* _ASSIGNMENT_: Write out each line of the records that has "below" in it.

START PROVIDED DATA

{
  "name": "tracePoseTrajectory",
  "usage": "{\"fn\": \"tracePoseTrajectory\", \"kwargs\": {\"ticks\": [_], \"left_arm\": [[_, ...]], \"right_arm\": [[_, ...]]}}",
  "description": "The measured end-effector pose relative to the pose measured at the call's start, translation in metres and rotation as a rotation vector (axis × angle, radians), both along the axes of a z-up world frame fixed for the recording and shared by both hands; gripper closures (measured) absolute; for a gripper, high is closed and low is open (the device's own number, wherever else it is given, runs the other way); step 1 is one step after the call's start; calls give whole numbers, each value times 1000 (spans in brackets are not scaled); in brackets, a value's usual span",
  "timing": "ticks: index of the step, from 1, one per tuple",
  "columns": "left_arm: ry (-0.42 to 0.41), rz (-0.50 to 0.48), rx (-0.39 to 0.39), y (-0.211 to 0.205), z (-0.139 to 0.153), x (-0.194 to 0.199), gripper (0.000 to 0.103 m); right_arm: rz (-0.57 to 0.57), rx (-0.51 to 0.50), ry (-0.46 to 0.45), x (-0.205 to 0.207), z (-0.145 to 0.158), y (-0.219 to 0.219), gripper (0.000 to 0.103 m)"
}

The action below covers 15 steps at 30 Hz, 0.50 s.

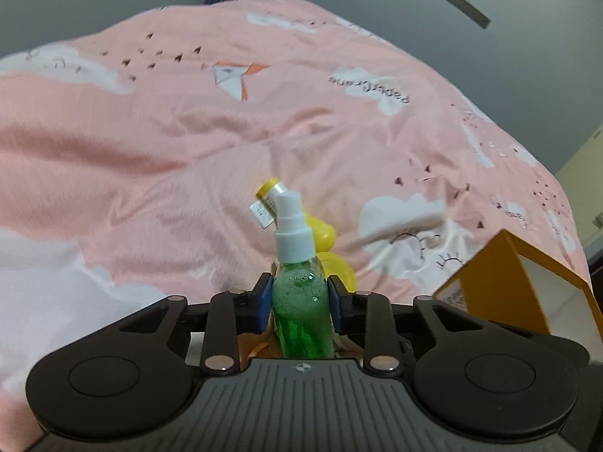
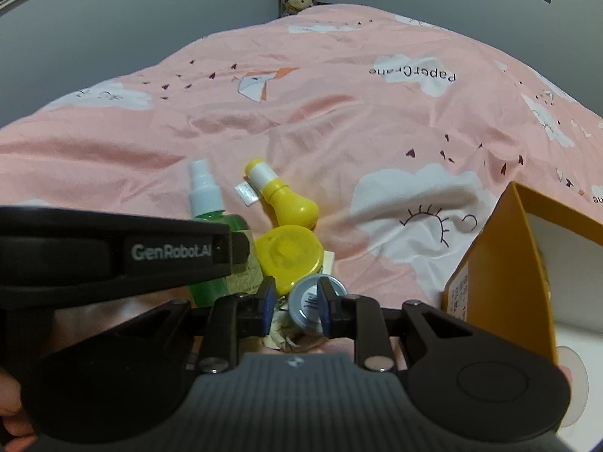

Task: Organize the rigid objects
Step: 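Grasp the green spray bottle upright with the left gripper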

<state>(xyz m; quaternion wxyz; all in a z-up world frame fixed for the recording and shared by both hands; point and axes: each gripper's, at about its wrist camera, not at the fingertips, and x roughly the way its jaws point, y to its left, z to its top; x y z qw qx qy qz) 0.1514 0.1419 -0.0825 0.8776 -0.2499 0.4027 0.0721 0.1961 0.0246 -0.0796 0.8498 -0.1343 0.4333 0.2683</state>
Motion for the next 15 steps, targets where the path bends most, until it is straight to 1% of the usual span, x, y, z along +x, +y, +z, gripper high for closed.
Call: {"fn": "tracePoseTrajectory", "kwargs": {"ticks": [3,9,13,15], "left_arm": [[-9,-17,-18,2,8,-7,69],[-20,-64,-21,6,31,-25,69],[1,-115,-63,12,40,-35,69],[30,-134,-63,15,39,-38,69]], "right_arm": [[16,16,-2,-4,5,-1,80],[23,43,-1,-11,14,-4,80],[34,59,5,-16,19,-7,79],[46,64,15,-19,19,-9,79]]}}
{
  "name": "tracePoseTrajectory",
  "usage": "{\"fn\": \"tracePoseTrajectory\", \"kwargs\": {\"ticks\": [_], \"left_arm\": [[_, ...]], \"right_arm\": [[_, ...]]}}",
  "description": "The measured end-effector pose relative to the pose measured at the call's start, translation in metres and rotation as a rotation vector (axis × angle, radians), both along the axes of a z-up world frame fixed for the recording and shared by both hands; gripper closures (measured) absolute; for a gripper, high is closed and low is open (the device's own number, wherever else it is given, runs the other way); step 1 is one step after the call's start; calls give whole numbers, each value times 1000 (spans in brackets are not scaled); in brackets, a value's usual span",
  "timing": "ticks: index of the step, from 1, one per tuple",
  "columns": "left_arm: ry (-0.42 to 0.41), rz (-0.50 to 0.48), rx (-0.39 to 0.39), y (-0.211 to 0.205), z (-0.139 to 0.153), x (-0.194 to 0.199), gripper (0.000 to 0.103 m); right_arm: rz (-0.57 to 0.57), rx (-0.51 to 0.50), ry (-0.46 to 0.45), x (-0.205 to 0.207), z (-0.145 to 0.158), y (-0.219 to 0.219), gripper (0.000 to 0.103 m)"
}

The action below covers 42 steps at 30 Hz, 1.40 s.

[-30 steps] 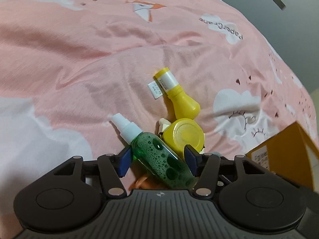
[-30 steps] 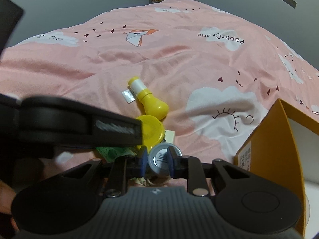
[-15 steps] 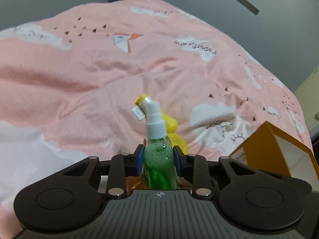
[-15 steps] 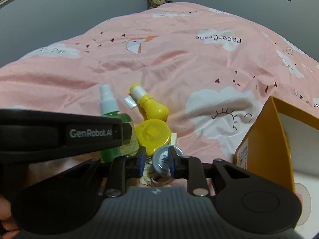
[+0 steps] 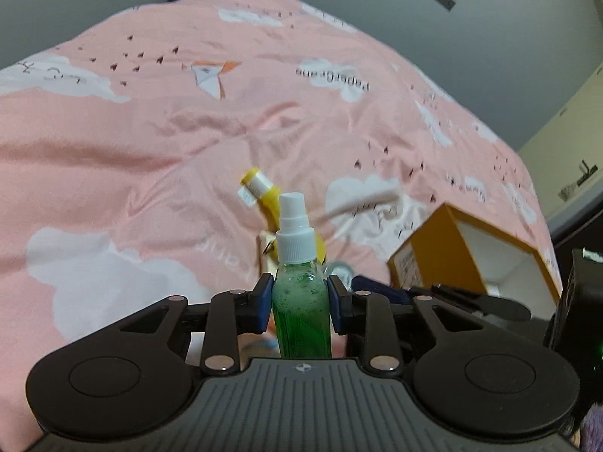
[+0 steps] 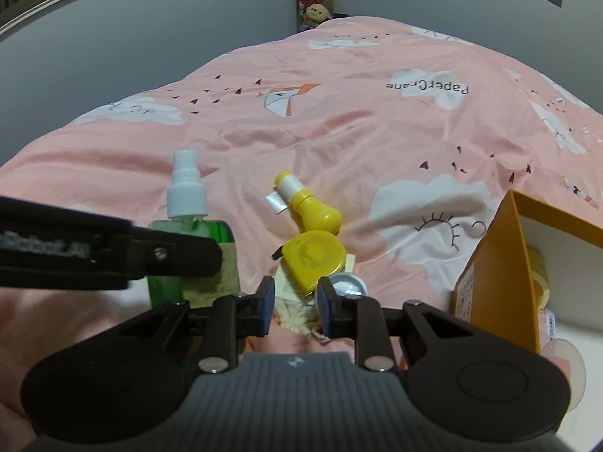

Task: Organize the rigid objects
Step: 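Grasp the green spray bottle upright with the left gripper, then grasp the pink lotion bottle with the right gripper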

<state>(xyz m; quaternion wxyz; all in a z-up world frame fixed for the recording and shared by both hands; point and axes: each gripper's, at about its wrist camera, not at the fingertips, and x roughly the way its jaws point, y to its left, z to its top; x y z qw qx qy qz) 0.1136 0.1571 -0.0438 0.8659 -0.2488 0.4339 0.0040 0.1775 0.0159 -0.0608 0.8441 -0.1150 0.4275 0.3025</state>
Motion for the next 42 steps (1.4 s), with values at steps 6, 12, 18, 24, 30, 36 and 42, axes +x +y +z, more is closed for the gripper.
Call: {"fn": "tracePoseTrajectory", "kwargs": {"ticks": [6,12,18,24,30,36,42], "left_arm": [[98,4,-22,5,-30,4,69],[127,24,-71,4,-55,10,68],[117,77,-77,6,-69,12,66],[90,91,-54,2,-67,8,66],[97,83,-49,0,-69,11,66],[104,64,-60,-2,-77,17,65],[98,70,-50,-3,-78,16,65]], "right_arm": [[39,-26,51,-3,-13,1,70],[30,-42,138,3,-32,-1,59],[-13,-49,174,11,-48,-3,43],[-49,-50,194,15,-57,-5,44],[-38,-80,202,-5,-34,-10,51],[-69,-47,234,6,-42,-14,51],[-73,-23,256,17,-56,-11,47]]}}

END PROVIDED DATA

* _EXERCISE RESULT_:
The action below covers 15 steps at 30 Hz, 0.50 s.
The action below covers 42 steps at 30 Hz, 1.40 s.

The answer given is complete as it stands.